When I was 20 years old, I injured my back doing the same farm work I had been doing since I was a kid, but this particular injury put me on the road to frequent pain that plagued me for 24 years.  I would alternate between my back being in so-so condition and debilitating pain that would lay me up for several days, two or three times a year.  Several years before I began my yoga, I had a terrible back event, one of my“episodes” as I called them, that left me with neuropraxia in my left leg, a numbness that made tasks as simple as going down the stairs dangerous.  Over the years, muscles on the right side of my body were overdeveloped due to compensating for the pain.  My colleagues at work always knew when I was having a flare-up as a result of my limping around bent to the left. Realizing that things were only getting worse as I was aging, I went to a neurologist who ordered an MRI and informed me that my spine was “healthy,” but that I had serious sciatic problems.  It wasn’t until several years after that that on the recommendation of a friend that I consulted osteopath Dr. Daniel Kantz, who examined me and looked over my MRI films.  Dr. Kantz recommended Bikram yoga to me telling me that he practiced it too, and knew of its benefits from his own experience. It wasn’t until several months later that I bit the bullet and went to yoga for the first time.  Ten years later, this is the single best piece of medical advice I’ve received from a physician, so thank you, Dr. Kantz.
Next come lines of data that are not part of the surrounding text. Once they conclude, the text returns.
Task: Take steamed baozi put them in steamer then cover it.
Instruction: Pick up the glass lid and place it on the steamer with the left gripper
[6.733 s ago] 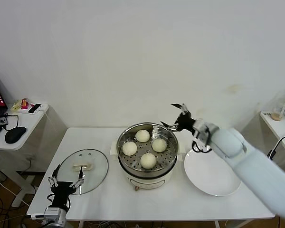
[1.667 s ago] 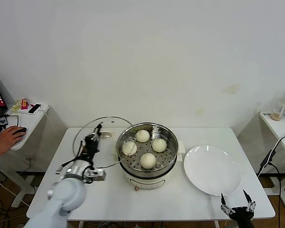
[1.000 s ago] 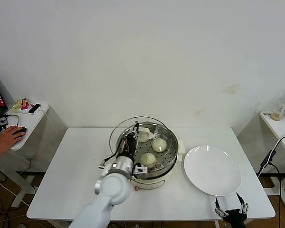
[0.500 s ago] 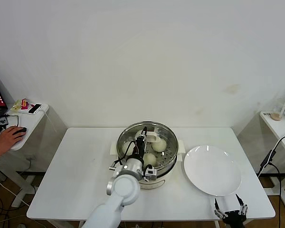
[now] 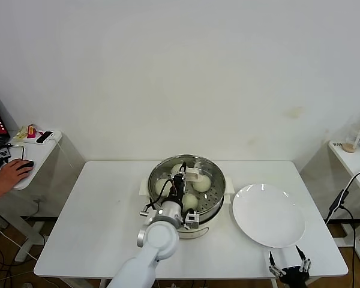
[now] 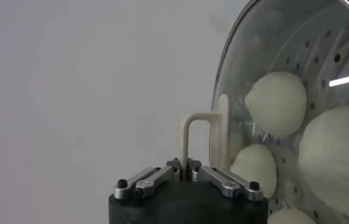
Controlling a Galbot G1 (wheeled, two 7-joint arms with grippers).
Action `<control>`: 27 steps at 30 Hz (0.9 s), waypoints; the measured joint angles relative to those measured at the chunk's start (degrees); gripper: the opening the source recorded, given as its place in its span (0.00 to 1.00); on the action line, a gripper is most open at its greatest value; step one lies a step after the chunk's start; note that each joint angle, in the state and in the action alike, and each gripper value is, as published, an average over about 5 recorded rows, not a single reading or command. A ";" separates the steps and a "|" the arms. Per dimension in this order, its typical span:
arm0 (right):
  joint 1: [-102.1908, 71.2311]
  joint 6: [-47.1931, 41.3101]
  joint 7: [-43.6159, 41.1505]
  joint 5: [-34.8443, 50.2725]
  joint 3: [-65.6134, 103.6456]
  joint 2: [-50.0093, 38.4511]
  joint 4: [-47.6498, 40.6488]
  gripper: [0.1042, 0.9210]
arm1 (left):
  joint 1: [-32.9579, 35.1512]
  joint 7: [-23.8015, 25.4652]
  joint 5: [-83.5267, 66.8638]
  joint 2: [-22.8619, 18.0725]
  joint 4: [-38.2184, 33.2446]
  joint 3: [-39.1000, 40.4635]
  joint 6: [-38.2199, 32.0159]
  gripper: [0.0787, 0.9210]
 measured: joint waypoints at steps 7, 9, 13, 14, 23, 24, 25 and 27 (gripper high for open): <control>-0.07 0.05 -0.06 -0.16 -0.24 0.00 -0.10 0.88 | 0.35 -0.58 0.06 -0.14 -0.22 -0.31 -0.30 0.18; -0.09 0.06 -0.06 -0.18 -0.31 0.01 -0.10 0.88 | 0.65 -0.63 0.07 -0.02 -0.64 -0.43 -0.37 0.25; -0.14 0.06 -0.06 -0.20 -0.36 0.02 -0.11 0.88 | 1.54 -0.93 -0.35 0.51 -1.98 -0.76 -0.75 0.38; -0.16 0.06 -0.06 -0.19 -0.36 0.02 -0.12 0.88 | 1.85 -1.05 -0.54 0.69 -2.44 -0.85 -0.87 0.41; -0.33 0.17 -0.06 0.18 -0.16 -0.22 -0.31 0.88 | 6.60 -3.28 -3.95 3.14 -8.70 -2.08 -2.86 0.73; -0.36 0.18 -0.06 0.26 -0.13 -0.28 -0.34 0.88 | 7.34 -3.75 -4.62 3.52 -9.59 -2.29 -3.20 0.77; -0.38 0.20 -0.05 0.35 -0.10 -0.31 -0.38 0.88 | 8.10 -4.26 -5.36 3.90 -10.48 -2.52 -3.57 0.80; -0.39 0.27 -0.06 0.54 -0.09 -0.33 -0.46 0.88 | 9.83 -5.49 -7.18 4.74 -12.42 -3.18 -4.44 0.84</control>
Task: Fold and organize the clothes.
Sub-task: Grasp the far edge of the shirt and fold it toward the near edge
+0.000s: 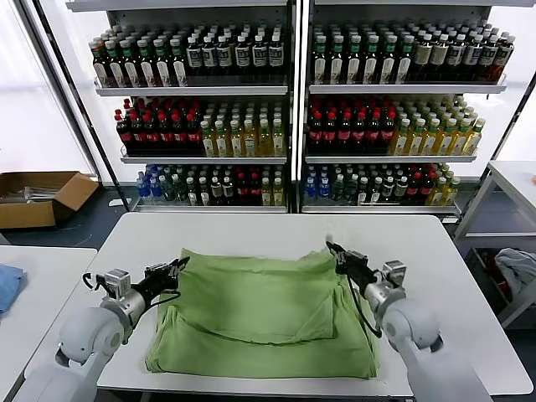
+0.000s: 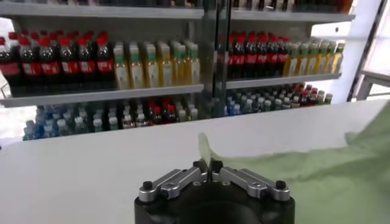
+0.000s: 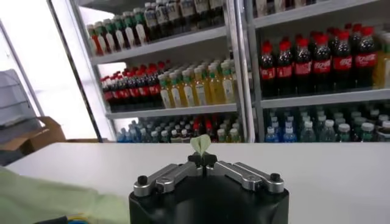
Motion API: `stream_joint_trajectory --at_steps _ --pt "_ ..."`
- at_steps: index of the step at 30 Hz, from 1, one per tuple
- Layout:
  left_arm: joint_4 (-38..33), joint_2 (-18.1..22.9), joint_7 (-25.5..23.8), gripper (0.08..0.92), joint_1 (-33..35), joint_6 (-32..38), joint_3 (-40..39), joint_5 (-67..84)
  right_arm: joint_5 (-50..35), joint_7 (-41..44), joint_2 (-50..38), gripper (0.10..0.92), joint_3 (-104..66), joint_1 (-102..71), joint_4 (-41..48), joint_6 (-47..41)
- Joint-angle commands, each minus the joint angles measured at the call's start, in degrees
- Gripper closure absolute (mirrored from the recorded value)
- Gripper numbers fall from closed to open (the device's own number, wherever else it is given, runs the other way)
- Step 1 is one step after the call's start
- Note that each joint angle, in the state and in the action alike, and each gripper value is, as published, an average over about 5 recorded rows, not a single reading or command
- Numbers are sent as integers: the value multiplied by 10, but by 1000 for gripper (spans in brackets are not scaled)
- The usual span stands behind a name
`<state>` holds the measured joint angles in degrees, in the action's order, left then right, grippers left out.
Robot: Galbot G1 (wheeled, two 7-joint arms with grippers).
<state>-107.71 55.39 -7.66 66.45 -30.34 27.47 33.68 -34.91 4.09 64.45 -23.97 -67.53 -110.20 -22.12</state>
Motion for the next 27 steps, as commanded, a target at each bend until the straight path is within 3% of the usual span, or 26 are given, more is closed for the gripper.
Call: stream_joint_trajectory --at_steps 1,6,10,13,21,27 --pt "-124 14 13 907 203 -27 115 -22 53 7 12 919 -114 -245 -158 21" --pt "-133 32 3 907 263 -26 145 -59 98 19 49 919 -130 -329 -185 44" --pt "-121 40 -10 907 272 -24 137 -91 135 20 64 916 -127 -356 -179 50" --pt "-116 42 -11 887 264 -21 126 -102 147 10 65 870 -128 -337 -164 47" --pt "-125 37 14 671 257 -25 168 -91 97 23 24 637 -231 -275 -118 70" --pt "-169 73 116 498 292 2 166 -6 52 59 7 464 -346 -289 -66 123"
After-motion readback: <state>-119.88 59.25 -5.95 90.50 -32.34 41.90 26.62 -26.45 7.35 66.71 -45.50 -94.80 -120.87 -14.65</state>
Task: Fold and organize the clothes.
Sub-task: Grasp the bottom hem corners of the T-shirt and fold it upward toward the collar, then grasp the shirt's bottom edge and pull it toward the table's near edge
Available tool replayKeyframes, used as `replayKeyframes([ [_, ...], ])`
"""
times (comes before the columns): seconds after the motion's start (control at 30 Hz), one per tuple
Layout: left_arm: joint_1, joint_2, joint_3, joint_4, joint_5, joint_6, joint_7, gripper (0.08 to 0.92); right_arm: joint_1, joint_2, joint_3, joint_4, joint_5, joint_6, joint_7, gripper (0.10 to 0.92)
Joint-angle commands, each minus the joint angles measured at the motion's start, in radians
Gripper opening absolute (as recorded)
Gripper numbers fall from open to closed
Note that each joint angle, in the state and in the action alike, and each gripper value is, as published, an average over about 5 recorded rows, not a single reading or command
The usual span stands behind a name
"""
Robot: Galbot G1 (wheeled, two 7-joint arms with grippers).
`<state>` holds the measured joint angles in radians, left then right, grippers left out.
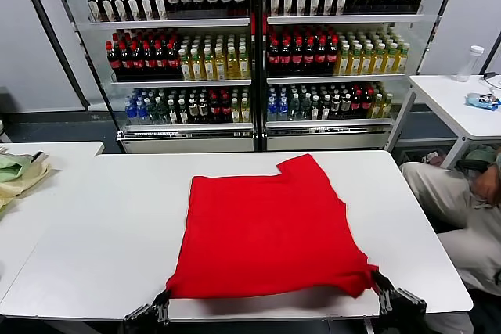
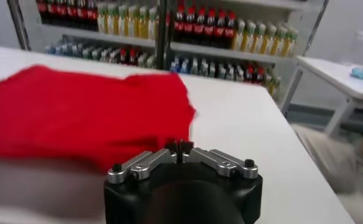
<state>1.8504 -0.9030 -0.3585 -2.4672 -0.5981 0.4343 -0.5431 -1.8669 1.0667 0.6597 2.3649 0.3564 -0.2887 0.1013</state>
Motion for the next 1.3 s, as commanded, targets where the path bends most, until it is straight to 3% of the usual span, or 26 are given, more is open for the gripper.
replayKeyframes([
  [0.03, -0.390, -0.064, 0.056, 0.239, -0.053, -0.003, 0.157, 0.080, 0.271, 0.017, -0.169, -0.127, -0.101, -0.008, -0.002, 0.114],
  [0.33, -0.518, -0.103, 0.107, 0.378, -0.044, -0.004, 0.175, 0.080, 0.383, 0.018, -0.239, -0.258, -0.130, -0.005, -0.019, 0.114],
  [0.83, -0.529, -0.127, 0.135, 0.429, -0.014, 0.002, 0.171, 0.084, 0.493, 0.028, -0.301, -0.387, -0.151, 0.008, -0.034, 0.115],
  [0.97, -0.523, -0.136, 0.130, 0.429, 0.003, 0.006, 0.166, 0.159, 0.565, 0.043, -0.346, -0.437, -0.161, 0.020, -0.038, 0.162],
  [1.3, -0.443, -0.110, -0.025, 0.379, -0.044, 0.004, 0.149, 0.444, 0.654, 0.062, -0.367, -0.487, -0.132, 0.026, -0.009, 0.446],
])
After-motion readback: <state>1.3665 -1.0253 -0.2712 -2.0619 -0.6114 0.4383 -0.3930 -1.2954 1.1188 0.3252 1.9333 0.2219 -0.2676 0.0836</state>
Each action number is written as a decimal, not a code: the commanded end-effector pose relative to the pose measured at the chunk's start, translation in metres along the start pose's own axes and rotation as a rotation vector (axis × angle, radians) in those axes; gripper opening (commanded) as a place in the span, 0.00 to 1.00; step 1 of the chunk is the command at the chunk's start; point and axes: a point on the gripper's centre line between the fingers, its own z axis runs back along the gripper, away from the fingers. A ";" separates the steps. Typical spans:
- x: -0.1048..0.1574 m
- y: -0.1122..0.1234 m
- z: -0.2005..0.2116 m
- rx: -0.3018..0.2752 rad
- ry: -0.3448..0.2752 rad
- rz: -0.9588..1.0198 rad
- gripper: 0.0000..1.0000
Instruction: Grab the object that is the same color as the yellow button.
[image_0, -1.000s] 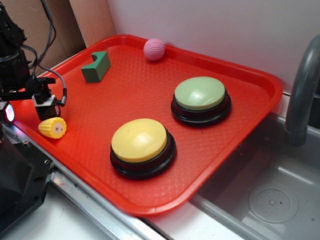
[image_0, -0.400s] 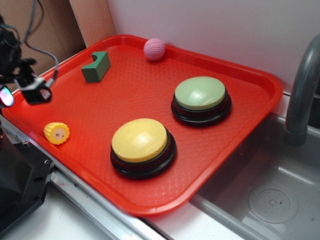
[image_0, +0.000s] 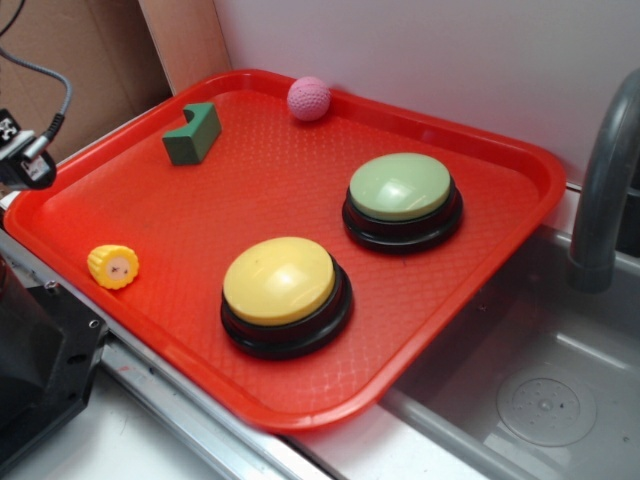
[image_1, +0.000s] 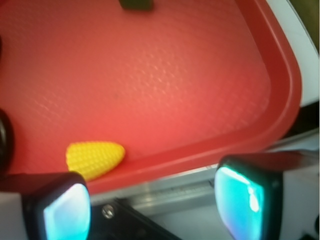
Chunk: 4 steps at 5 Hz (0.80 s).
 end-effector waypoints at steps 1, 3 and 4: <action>-0.010 -0.001 -0.028 0.007 0.046 -0.165 1.00; 0.000 0.002 -0.059 0.076 -0.019 -0.280 1.00; 0.031 0.010 -0.056 0.092 -0.114 -0.297 1.00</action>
Ten years later, I’m free of my back problems, but it took about two years of my back and core seeking realignment to get there.  I can’t say that I never have aches and pains, but I no longer suffer debilitating back pain as I once did.  I simply feel good when I do my yoga faithfully, every other day, and when I allow my sedentary job or excuses to get in the way of going regularly, the old aches, stiffness, and weakness creep back in.  When I go back to my yoga routine, I realize how bad I feel physically when I don’t keep up with it.  When I practice my yoga, I have the strength and endurance to do the kind of work I have to do outside, like cutting and splitting firewood and hoeing a big garden.

Unlike typical western exercise, with which I am very familiar, Bikram yoga will strengthen you without without shortening your muscles (making you prone to injury) and grinding your joints to an arthritic pulp.  But what is even more important, it will teach you to listen to your body.  The pain in my back used to scare me and create a negative feedback loop for fear of debilitating back episodes, which would only help trigger them, but Bikram yoga enables me to distinguish between the kinds of pain that signal growth and strength and pain that says “this is all you should do today.”  Since conventional repetitive motion exercise doesn’t enable us to feel those differences, we don’t really get the chance to experience the body-mind growth that yoga provides.   Because we live in our bodies, we are subject to pain from time to time, but it doesn’t have to control us. Bikram yoga helps you regain that kind of psychological freedom.

Because we don’t find Bikram yoga in every town in America, I feel fortunate that I live only about  five miles from this studio in New Albany, and I also feel lucky that it is run by award-winning instructors—Ayanna and Glen Brown and Alex King—who themselves are dedicated to the craft of teaching and walking the walk of yoga. Because they are all super fit from practicing Bikram yoga faithfully, they are able guide their clients with the wisdom of experience.

When I get up in the morning and know that all of my loved ones are well, and that I am well, it is a good day, and Bikram yoga is a part of that gratitude.